**Brief**
Beginning at the top of the data below, write out every line exactly until you reach the line with "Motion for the", and include that line.

(Task input)

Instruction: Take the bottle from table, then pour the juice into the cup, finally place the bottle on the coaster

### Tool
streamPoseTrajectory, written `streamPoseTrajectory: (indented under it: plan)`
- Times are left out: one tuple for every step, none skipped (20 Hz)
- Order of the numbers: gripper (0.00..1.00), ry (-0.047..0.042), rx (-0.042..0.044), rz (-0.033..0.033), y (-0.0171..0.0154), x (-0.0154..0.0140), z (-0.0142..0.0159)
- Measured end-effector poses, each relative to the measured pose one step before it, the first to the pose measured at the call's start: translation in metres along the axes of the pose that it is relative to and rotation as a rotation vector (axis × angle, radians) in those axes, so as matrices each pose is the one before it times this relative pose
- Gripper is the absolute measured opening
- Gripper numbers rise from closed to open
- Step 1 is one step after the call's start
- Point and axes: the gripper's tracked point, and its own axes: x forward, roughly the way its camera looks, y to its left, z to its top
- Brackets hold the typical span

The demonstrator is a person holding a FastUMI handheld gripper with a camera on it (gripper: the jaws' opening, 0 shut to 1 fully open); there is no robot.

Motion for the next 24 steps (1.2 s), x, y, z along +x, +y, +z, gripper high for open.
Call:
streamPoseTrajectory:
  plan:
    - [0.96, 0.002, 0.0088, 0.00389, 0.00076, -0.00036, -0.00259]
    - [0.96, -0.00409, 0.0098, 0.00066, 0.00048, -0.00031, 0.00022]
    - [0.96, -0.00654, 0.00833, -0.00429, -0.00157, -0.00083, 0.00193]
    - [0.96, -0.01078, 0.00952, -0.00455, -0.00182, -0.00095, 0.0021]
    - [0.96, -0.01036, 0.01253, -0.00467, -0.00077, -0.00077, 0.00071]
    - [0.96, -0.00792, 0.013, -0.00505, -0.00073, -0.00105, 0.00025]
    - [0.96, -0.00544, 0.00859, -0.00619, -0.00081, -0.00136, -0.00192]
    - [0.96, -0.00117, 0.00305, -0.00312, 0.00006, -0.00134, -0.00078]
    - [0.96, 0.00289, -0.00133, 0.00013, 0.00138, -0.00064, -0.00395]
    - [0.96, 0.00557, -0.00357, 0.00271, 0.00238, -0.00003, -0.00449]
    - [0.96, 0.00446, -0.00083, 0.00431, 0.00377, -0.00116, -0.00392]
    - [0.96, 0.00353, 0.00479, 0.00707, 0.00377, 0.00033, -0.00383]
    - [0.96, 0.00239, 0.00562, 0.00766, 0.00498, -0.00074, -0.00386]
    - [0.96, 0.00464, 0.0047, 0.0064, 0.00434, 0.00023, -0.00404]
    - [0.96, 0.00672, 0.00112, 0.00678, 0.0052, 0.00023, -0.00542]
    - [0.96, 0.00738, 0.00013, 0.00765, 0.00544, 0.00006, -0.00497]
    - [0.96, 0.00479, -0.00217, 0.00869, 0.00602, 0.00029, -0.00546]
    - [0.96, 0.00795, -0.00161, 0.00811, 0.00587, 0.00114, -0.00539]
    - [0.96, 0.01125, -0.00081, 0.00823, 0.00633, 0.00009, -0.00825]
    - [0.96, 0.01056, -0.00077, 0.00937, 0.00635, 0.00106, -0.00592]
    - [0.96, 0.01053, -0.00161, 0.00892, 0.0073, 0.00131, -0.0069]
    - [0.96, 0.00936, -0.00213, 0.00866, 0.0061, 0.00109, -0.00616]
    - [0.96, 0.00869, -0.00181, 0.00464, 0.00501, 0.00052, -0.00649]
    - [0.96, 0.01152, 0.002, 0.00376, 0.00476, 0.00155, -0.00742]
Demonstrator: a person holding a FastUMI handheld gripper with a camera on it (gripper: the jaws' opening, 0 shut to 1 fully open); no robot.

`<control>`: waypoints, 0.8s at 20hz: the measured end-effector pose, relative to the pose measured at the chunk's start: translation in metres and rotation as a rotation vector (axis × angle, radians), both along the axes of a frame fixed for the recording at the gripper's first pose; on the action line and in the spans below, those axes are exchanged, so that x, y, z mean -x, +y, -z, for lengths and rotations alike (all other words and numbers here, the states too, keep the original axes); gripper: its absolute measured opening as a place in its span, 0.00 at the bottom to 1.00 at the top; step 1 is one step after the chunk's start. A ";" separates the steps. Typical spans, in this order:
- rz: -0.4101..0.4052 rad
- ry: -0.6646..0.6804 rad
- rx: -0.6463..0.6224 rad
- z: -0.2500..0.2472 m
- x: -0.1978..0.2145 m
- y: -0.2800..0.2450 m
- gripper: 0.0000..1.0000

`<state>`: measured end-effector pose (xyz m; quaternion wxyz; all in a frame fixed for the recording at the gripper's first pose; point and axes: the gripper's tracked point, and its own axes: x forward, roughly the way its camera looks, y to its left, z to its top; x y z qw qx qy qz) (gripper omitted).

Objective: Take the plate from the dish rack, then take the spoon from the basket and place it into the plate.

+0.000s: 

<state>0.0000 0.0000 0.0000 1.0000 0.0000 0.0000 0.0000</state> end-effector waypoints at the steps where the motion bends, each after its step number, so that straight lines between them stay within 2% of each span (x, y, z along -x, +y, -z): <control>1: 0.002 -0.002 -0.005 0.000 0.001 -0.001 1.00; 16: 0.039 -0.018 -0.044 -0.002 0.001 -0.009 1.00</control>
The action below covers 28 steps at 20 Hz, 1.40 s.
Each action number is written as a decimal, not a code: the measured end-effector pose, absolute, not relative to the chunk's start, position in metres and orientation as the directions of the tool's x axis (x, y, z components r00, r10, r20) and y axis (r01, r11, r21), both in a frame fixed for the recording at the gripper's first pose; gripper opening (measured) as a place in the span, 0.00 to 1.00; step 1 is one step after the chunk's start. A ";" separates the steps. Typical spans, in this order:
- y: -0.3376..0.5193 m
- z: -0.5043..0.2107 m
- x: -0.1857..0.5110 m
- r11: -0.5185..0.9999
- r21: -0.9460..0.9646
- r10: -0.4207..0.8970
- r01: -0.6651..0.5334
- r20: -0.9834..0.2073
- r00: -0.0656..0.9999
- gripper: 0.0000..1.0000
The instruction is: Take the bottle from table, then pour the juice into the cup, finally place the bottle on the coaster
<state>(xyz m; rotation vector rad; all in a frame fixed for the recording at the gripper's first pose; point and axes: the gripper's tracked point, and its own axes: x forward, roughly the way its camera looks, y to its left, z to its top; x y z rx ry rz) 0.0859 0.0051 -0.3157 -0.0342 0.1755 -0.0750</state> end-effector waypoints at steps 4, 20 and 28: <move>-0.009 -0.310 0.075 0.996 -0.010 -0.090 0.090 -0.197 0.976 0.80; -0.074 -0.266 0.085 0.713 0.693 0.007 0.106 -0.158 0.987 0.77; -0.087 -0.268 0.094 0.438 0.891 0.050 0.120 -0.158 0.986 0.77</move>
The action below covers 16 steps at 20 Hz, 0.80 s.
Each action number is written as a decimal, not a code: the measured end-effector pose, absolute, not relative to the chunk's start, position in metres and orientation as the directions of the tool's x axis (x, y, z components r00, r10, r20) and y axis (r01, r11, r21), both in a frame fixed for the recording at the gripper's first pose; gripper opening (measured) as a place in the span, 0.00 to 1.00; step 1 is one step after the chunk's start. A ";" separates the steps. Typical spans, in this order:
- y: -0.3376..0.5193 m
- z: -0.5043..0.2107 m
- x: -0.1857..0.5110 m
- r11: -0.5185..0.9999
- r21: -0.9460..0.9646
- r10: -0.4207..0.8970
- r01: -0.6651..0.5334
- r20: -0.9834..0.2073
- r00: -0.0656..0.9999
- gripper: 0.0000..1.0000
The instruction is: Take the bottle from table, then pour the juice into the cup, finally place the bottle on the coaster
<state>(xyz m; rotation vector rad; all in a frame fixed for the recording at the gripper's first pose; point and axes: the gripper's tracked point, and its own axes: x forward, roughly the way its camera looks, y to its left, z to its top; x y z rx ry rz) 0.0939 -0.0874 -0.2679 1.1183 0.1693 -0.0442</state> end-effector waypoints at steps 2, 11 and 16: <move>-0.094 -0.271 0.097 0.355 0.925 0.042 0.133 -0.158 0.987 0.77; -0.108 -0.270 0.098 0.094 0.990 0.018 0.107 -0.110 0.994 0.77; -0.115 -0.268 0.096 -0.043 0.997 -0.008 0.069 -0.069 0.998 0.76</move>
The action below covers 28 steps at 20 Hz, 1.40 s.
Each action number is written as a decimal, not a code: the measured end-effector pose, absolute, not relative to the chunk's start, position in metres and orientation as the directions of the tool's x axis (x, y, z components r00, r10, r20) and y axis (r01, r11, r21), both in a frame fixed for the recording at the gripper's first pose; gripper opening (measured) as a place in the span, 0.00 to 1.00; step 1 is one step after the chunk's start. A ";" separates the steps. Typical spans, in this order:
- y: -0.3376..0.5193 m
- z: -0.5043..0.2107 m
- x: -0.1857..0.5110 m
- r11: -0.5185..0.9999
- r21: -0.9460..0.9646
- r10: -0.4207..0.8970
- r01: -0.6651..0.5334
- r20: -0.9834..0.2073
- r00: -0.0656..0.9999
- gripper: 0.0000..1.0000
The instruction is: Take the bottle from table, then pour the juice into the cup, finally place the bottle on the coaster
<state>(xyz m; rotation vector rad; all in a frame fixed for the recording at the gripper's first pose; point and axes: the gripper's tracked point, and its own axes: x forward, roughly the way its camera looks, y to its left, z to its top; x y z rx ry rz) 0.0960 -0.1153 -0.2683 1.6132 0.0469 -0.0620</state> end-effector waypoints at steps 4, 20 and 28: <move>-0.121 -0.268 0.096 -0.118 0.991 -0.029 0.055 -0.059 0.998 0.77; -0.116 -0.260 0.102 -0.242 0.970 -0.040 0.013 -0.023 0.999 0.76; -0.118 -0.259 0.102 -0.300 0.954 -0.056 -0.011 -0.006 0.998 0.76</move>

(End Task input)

**Problem solution**
Instruction: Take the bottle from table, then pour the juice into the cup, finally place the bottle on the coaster

### Tool
streamPoseTrajectory, written `streamPoseTrajectory: (indented under it: plan)`
- Times are left out: one tuple for every step, none skipped (20 Hz)
- Order of the numbers: gripper (0.00..1.00), ry (-0.047..0.042), rx (-0.042..0.044), rz (-0.033..0.033), y (-0.0171..0.0154), x (-0.0154..0.0140), z (-0.0142..0.0159)
- Measured end-effector poses, each relative to the measured pose one step before it, the first to the pose measured at the call's start: translation in metres along the axes of the pose that it is relative to and rotation as a rotation vector (axis × angle, radians) in those axes, so as matrices each pose is the one before it times this relative pose
- Gripper is the absolute measured opening
- Gripper numbers rise from closed to open
- Step 1 is one step after the call's start
- Point and axes: the gripper's tracked point, and its own axes: x forward, roughly the way its camera looks, y to its left, z to its top
- Brackets hold the typical span

The demonstrator is a person holding a FastUMI handheld gripper with a camera on it (gripper: the jaws' opening, 0 shut to 1 fully open); there is no robot.

Motion for the next 24 steps (1.2 s), x, y, z along +x, +y, +z, gripper high for open.

This answer is complete as written.